The "death spiral" report: Reading between the lines
S&P Global became the Democrats' favorite analysts on Friday when it released its report saying Obamacare isn't in a death spiral. The other part of its message — that insurers will pull out if they face too much uncertainty about the future — seemed to put the responsibility squarely on the shoulders of the GOP. But it's worth reading the part where S&P explains all of the disruptions that have made the market so unstable:
"[R]ight from the start multiple external factors have disrupted this market, such as technical issues with the healthcare.gov website in 2014, after-the-fact rule changes related to the grandmothered plans, altering the risk corridor to be budget-neutral, and the more recent [cost-sharing subsidies] court case and potential for legislative overhaul."

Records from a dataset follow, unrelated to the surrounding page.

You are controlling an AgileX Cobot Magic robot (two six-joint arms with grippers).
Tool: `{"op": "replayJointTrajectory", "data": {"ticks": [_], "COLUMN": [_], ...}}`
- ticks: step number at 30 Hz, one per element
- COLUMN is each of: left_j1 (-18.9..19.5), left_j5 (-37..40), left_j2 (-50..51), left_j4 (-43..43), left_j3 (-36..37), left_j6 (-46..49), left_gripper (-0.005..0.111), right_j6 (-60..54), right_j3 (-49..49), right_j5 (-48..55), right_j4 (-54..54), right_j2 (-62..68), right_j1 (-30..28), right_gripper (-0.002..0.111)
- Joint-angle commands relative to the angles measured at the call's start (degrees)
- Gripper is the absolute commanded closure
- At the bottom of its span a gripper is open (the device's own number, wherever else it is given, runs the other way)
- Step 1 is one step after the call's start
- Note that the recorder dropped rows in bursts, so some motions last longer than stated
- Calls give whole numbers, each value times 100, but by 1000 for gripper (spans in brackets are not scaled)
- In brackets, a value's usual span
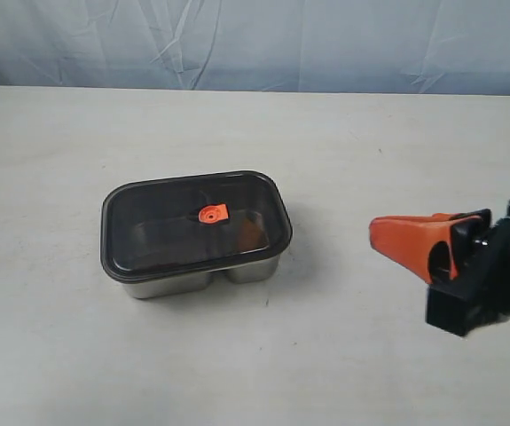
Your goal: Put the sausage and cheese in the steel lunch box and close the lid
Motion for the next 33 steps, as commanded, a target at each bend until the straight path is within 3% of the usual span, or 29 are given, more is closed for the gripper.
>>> {"op": "replayJointTrajectory", "data": {"ticks": [1, 5, 8, 13, 19, 20, 22, 23, 24, 25, 26, 28, 33], "left_j1": [65, 463, 1263, 1405, 1405, 1405, 1405, 1405, 1405, 1405, 1405, 1405, 1405], "left_j5": [193, 274, 99, -265, -254, -254, -254, -254, -254, -254, -254, -211, -215], "left_j2": [-27, -27, -27, -27, -27, -27, -27, -27, -27, -27, -27, -27, -27], "left_j4": [1210, 1137, 1121, 986, 1079, 1079, 1079, 1098, 1114, 1119, 1119, 1119, 1229], "left_j3": [17, 17, 17, 17, 17, 17, 17, 17, 17, 17, 17, 17, 17], "left_j6": [-1211, -1368, -1746, -1746, -730, -664, -495, -498, -510, -521, -521, -520, -520], "left_gripper": [107, 107, 107, 107, 107, 107, 107, 107, 107, 107, 107, 107, 107], "right_j6": [-4, -4, 243, 589, 415, -37, -3431, -6232, -8213, -9002, -9692, -10047, -10025], "right_j3": [406, 961, 1636, 1770, 1770, 1770, 1774, 1774, 1774, 1774, 1774, 1916, 2094], "right_j5": [-3, 232, 486, 567, 1551, 1603, 1793, 1898, 2106, 2315, 2668, 3023, 3179], "right_j4": [4, 4, 53, 467, 3695, 3985, 6446, 8534, 9764, 10128, 10282, 10270, 10110], "right_j2": [-1248, -2486, -3759, -4326, -4347, -4347, -4347, -4347, -4347, -4347, -4347, -4347, -4374], "right_j1": [-112, -620, -1425, -1655, -1655, -1655, -1655, -1655, -1655, -1655, -1655, -1655, -1655], "right_gripper": [109, 109, 109, 109, 109, 109, 109, 109, 109, 109, 109, 109, 109]}}
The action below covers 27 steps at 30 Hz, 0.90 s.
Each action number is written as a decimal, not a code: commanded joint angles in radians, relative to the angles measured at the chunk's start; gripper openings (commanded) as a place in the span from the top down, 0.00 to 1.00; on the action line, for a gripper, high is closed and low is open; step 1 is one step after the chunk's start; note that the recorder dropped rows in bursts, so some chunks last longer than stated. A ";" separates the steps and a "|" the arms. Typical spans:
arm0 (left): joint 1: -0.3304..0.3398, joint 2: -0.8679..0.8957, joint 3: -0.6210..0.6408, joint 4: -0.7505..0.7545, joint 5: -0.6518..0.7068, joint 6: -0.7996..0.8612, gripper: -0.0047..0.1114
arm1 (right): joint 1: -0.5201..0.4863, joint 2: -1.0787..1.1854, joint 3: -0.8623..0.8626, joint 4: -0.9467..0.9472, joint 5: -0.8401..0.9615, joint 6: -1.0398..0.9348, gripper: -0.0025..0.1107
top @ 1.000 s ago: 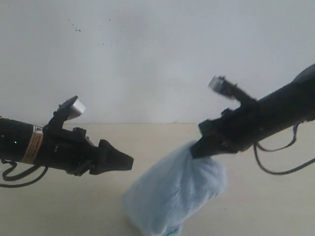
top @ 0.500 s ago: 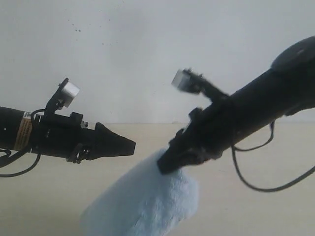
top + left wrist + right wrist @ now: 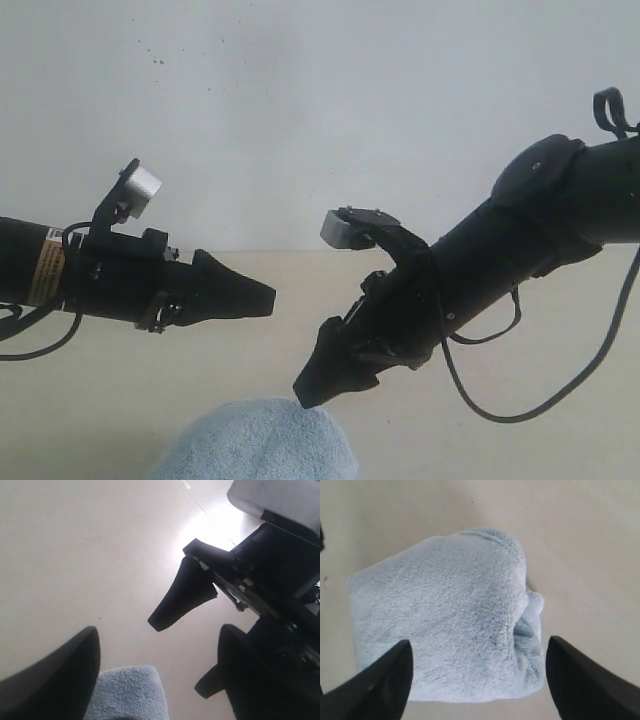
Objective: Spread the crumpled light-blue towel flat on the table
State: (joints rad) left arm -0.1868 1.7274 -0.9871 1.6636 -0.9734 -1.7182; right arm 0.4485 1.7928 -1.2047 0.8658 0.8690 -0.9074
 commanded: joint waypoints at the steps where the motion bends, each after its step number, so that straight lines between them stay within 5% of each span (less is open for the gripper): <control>1: 0.003 -0.007 -0.005 -0.007 -0.008 0.004 0.41 | -0.001 0.045 -0.003 -0.027 -0.035 0.043 0.36; 11: 0.003 -0.007 -0.005 -0.007 -0.004 0.004 0.41 | 0.002 0.205 -0.003 0.100 -0.007 -0.025 0.38; 14: 0.003 -0.007 -0.005 -0.007 0.001 0.004 0.41 | 0.002 0.215 -0.003 0.161 0.046 -0.074 0.57; 18: 0.003 -0.007 -0.005 -0.007 0.001 0.004 0.41 | 0.002 0.199 -0.005 0.198 0.099 -0.109 0.98; 27: 0.003 -0.007 -0.005 -0.009 0.002 -0.034 0.41 | -0.086 0.063 -0.005 0.175 0.075 -0.138 0.98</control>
State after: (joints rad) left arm -0.1868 1.7274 -0.9871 1.6636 -0.9754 -1.7234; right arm 0.4114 1.9214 -1.2047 1.0512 0.9556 -1.0333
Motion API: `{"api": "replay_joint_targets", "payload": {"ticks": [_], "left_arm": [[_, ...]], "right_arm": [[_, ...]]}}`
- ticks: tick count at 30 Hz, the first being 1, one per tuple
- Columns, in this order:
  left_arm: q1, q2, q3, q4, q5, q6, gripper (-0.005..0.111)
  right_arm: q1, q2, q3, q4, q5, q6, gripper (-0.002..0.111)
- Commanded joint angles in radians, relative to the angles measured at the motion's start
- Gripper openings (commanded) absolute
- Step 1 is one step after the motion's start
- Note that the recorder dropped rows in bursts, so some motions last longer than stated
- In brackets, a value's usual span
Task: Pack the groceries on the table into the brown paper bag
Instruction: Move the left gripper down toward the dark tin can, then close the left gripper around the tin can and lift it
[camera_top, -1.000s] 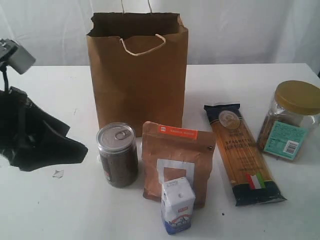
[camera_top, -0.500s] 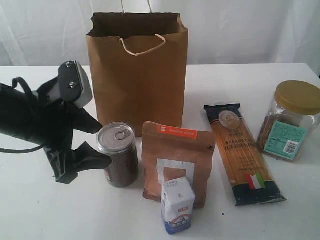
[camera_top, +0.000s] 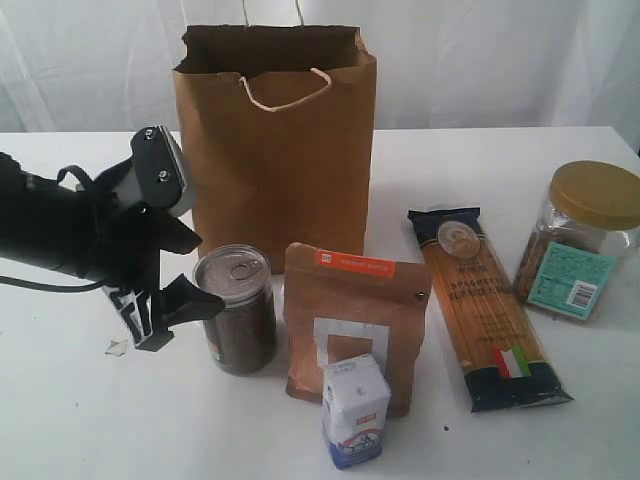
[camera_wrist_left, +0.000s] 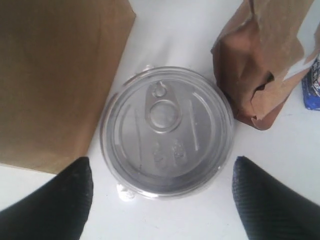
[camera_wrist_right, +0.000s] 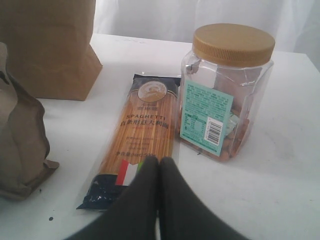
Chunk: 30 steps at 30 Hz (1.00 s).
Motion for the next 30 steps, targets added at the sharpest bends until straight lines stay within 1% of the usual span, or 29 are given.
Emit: {"api": "replay_joint_targets", "payload": {"ticks": [1,17,20,24,26,30], "left_arm": [[-0.008,0.006,-0.005,-0.022,0.014,0.000,0.078],[-0.008,0.008,-0.006,-0.178,0.011,-0.004,0.078],[-0.008,0.011,-0.006,-0.182,0.007,-0.019,0.085],[-0.008,0.040,-0.006,-0.185,-0.017,-0.061,0.099],[-0.015,0.059,-0.006,-0.185,-0.014,-0.061,0.101],[-0.048,0.089,-0.006,-0.185,-0.048,-0.061,0.101]], "right_arm": [[0.000,0.000,0.006,-0.001,-0.004,0.000,0.000],[0.000,0.000,0.006,-0.001,-0.004,0.000,0.000],[0.000,0.000,0.006,-0.001,-0.004,0.000,0.000],[0.000,0.000,0.006,-0.001,-0.004,0.000,0.000],[0.000,0.000,0.006,-0.001,-0.004,0.000,0.000],[0.000,0.000,0.006,-0.001,-0.004,0.000,0.000]]}}
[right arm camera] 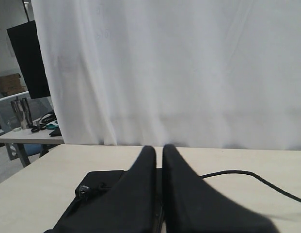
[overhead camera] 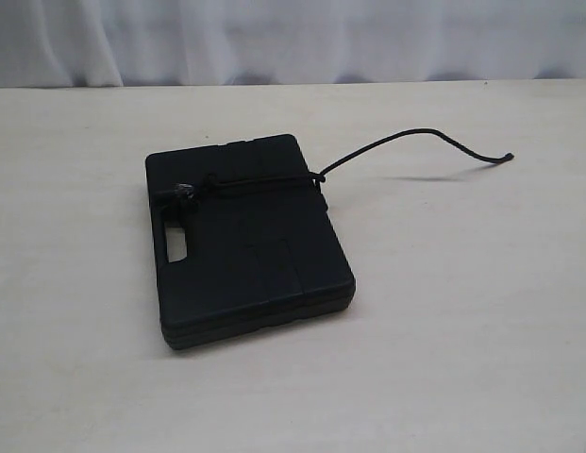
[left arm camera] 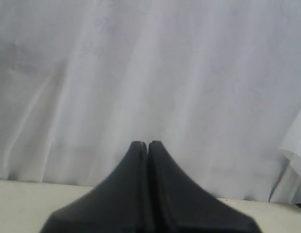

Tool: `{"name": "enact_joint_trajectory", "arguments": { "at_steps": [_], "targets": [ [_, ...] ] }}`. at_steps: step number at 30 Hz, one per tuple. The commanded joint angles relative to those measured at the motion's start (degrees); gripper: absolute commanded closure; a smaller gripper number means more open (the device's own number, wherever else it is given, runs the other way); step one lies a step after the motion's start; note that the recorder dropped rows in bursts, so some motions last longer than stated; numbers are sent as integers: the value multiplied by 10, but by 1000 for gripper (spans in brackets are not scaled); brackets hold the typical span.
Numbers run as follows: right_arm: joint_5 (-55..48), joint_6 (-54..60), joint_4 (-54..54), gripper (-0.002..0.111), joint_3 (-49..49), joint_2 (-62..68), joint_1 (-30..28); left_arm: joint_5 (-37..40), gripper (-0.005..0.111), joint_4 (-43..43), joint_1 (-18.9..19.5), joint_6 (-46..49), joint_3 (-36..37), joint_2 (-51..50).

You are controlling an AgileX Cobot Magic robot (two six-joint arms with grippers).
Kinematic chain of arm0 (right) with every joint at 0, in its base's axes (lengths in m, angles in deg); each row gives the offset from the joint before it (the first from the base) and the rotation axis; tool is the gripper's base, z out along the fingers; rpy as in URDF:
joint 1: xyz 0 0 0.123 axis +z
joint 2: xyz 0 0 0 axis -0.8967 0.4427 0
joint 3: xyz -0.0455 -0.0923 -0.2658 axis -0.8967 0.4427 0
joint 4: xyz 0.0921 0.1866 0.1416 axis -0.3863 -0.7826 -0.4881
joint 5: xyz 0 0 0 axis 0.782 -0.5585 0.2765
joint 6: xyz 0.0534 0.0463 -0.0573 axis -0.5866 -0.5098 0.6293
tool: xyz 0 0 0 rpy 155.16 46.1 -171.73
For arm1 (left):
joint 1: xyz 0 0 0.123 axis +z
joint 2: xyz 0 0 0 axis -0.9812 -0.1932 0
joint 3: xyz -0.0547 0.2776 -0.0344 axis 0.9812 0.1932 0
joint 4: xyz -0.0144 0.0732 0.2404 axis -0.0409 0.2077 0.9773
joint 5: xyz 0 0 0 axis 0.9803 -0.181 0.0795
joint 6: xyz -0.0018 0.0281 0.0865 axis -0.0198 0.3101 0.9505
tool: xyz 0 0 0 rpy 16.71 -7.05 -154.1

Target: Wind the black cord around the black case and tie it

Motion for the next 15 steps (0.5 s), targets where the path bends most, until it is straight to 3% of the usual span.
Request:
{"name": "enact_joint_trajectory", "arguments": {
  "at_steps": [1, 6, 11, 15],
  "targets": [
    [-3, -1, 2, 104, 3, -3, 1, 2, 107, 10, 34, -30, 38, 30],
    [-3, -1, 2, 104, 3, -3, 1, 0, 107, 10, 60, -30, 85, 84],
    [-3, -1, 2, 104, 3, -4, 1, -3, 107, 60, 60, -30, 125, 84],
    [-3, -1, 2, 104, 3, -4, 1, -49, 107, 76, 60, -30, 169, 84]
  ]
}}
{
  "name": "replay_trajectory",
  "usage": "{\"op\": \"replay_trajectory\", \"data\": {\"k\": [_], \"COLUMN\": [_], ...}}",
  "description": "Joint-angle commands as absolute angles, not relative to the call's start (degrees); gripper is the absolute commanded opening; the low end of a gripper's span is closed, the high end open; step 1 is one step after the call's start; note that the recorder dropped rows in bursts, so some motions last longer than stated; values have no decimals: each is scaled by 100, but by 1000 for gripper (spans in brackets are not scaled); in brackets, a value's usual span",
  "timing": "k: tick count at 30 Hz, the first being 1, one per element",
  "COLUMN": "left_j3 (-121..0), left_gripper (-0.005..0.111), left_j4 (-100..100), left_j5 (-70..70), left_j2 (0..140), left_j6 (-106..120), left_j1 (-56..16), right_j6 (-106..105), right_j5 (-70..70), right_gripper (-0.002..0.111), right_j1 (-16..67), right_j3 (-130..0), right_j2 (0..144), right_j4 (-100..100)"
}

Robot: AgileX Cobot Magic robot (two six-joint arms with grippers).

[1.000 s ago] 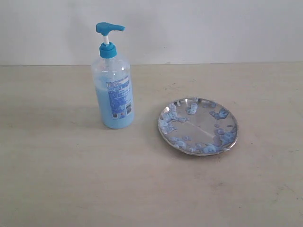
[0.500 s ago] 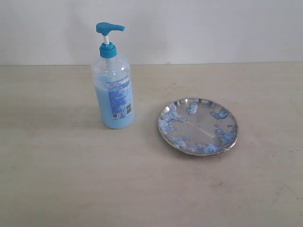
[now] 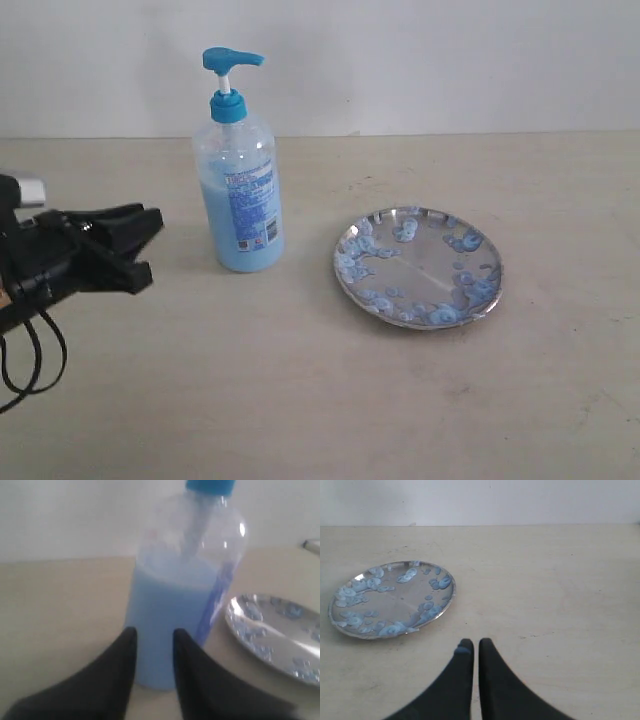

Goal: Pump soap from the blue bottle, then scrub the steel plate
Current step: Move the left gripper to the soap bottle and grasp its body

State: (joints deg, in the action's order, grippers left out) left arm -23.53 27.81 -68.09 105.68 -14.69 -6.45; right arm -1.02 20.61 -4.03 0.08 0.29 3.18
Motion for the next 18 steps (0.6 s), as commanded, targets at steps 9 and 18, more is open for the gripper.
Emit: {"op": "replay_trajectory", "data": {"k": [9,18], "left_j3": [-2783,-4038], "left_gripper": [108,108], "left_j4": [3678,3973], "left_j5": [-6996,-6996], "left_j2": [11460,11813], "left_j6": [-1048,-633], "left_j1": [-676,-676], "right_j6": [-115,-115], "right_j5": [2066,2066], "right_gripper": [0,0], "right_j1": [-392,-392], "right_j3": [0,0], "right_j2": [0,0], "right_j4": [317,317]}}
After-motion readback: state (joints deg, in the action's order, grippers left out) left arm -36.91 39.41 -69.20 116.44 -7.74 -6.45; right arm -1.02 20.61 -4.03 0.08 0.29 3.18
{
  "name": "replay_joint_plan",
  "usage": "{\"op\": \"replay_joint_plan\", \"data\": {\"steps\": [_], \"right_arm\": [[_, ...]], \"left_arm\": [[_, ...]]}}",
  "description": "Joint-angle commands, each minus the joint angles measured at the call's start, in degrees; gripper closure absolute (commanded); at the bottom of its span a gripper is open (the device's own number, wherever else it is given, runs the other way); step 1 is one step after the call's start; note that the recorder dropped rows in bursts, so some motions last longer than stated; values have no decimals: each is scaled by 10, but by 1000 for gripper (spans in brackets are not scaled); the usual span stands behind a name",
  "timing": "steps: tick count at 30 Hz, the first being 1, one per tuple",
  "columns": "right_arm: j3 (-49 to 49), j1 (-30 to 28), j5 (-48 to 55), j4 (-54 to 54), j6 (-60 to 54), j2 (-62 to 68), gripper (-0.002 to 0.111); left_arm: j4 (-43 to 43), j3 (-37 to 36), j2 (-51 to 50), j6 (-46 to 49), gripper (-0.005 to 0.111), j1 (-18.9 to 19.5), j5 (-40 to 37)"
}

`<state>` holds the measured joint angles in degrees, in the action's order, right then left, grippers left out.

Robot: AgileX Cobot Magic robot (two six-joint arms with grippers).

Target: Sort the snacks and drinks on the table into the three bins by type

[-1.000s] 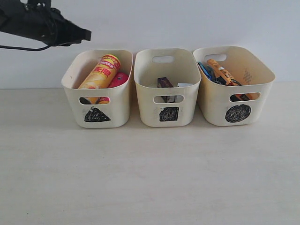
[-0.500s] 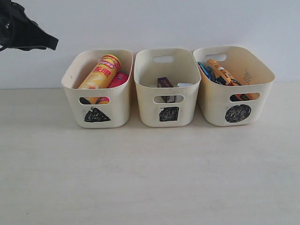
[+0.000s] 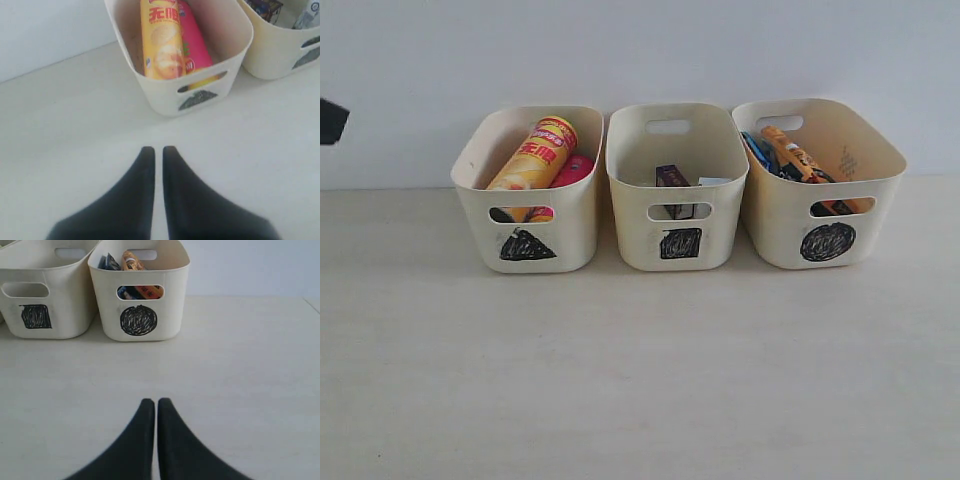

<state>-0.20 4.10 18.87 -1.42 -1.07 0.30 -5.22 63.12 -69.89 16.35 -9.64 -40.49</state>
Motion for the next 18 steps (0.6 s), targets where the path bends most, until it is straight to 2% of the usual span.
{"op": "replay_joint_plan", "data": {"steps": [1,6,15,18], "right_arm": [[2,-1,-4,4,-1,-3,108],[2,-1,-4,4,-1,-3,108],[2,-1,-4,4,-1,-3,108],[2,-1,-4,4,-1,-3,108]], "left_arm": [[2,-84,83,-2,102,1,2],[-8,-157,180,1,102,1,2],[-43,-211,296,-12,102,1,-11],[-42,-231,314,-12,102,1,28]]}}
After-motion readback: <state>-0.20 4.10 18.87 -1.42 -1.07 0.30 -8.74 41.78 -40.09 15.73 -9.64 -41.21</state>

The first two — website issues and extending the pre-Obamacare plans — happened on the Obama administration watch, while the rest have all been engineered by congressional Republicans. Their point is that all of these disruptions have made it hard for the individual market to adjust to Obamacare and become stable. But the bottom line is still the same: Everything that S&P says will determine stability in the future is up to the GOP.
While you were weekending ...
- President Trump nominated Stephen Parente, a widely respected health economist at the University of Minnesota, to be the Assistant Secretary for Planning and Evaluation at HHS.
- The Washington Post reports that the Trump administration is taking so long to fill top public health jobs — including naming a director of the Centers for Disease Control and Prevention — that the government is in a weak position to respond to a pandemic.
- Politico reports that biotech billionaire Patrick Soon-Shiong's research foundation mostly spends money on his businesses and not-for-profits.
- The backlog of unprocessed Veterans Affairs claims is rising again thanks to the Trump administration's federal hiring freeze, the Wall Street Journal reports.
- The German health care group Fresenius is in talks for a potential takeover of the generic drug maker Akorn, per Reuters.
- Forbes shows how the drive to expand Medicaid in red states has fizzled, with Kansas and Virginia rejecting the efforts and the Georgia and Idaho legislatures adjourning without considering the measures.
- Former President George W. Bush wrote a plea to fully fund the President's Emergency Plan for AIDS Relief, which he launched.